一方、元のスコアの数値そのもので国内のランキングを決めるとかなり異なった結果になる。記事でも書いたように自国の指数の数値が高くても他国がもっと高ければ国際ランキングでは下位にになるためである。さきほどの日本の国際規範は1位ではなく2位に落ちている。

この違いは大きい。全ての国について確認すると、ふたつの順位はほとんどが異なっていた。

そのためGlobal Cybersecurity Index(国際電気通信連合、ITU)と、National Cyber Power Index(ハーバード大学ベルファーセンター)に記載されているレーダーチャートは自国の国際競争力の強み、弱みを見る上では不適当とわかる。

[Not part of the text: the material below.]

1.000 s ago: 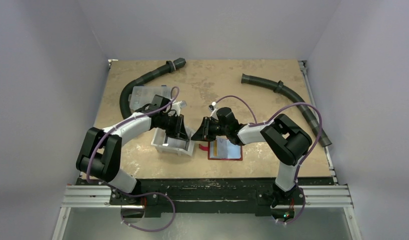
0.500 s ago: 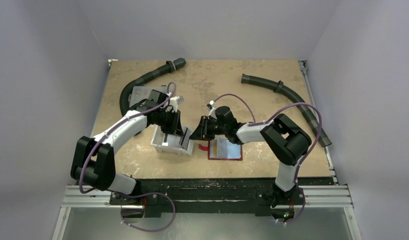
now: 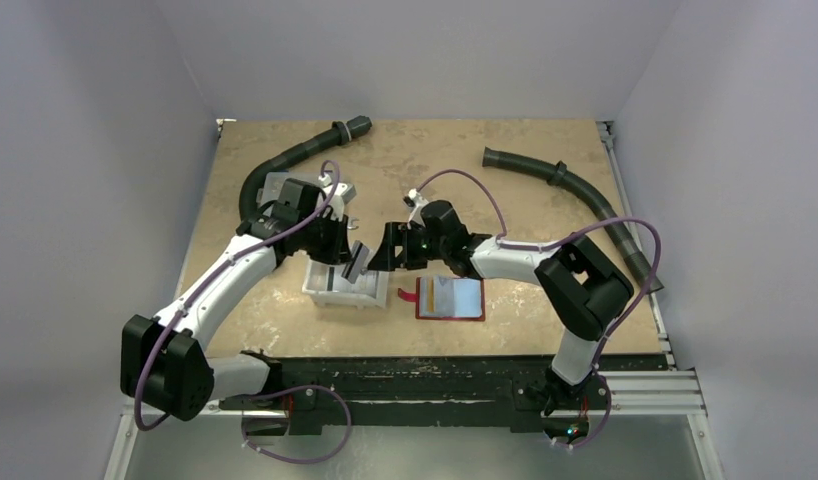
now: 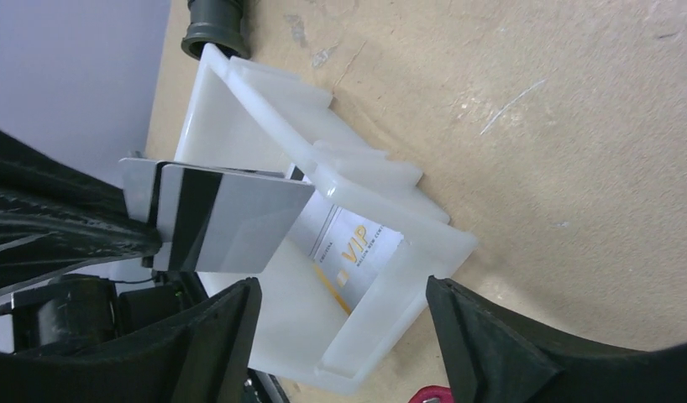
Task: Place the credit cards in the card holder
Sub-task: Pick up the credit card from the storage box.
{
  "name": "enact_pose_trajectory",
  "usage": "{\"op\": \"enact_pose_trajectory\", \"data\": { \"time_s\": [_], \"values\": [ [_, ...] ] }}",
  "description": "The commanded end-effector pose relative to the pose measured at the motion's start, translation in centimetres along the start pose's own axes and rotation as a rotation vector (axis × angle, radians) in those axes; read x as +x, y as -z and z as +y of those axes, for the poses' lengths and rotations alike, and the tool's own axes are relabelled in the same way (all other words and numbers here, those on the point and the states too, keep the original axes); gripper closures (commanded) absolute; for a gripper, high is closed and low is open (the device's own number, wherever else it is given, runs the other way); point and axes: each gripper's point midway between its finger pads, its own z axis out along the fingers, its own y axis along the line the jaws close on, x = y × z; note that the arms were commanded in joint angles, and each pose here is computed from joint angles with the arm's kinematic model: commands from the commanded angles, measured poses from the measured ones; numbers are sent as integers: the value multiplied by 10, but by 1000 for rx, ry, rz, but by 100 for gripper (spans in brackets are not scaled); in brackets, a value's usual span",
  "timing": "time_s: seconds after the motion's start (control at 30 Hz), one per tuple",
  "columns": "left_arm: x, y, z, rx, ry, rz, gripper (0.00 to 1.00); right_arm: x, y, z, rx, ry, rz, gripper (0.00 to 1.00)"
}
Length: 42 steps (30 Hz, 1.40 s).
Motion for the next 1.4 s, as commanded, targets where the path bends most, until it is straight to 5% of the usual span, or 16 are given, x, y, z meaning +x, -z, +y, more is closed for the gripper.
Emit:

また、絶対値として達成目標のように考えることも難しい。Global Cybersecurity Indexの満点のアメリカは毎年サイバー攻撃を受け、被害を受けているのは有名である以上、満点は目標ではないことは明らかだ。アメリカを目指して改善することがよいとは限らない。National Cyber Power Indexは入り組んだ処理を行った指数なのでその絶対値の意味は不明である。どちらのレポートのレーダーチャートも使えない。どうしてもレーダーチャートを使いたい場合は、自分で国際ランキングを元にしたレーダーチャートを作るしかない。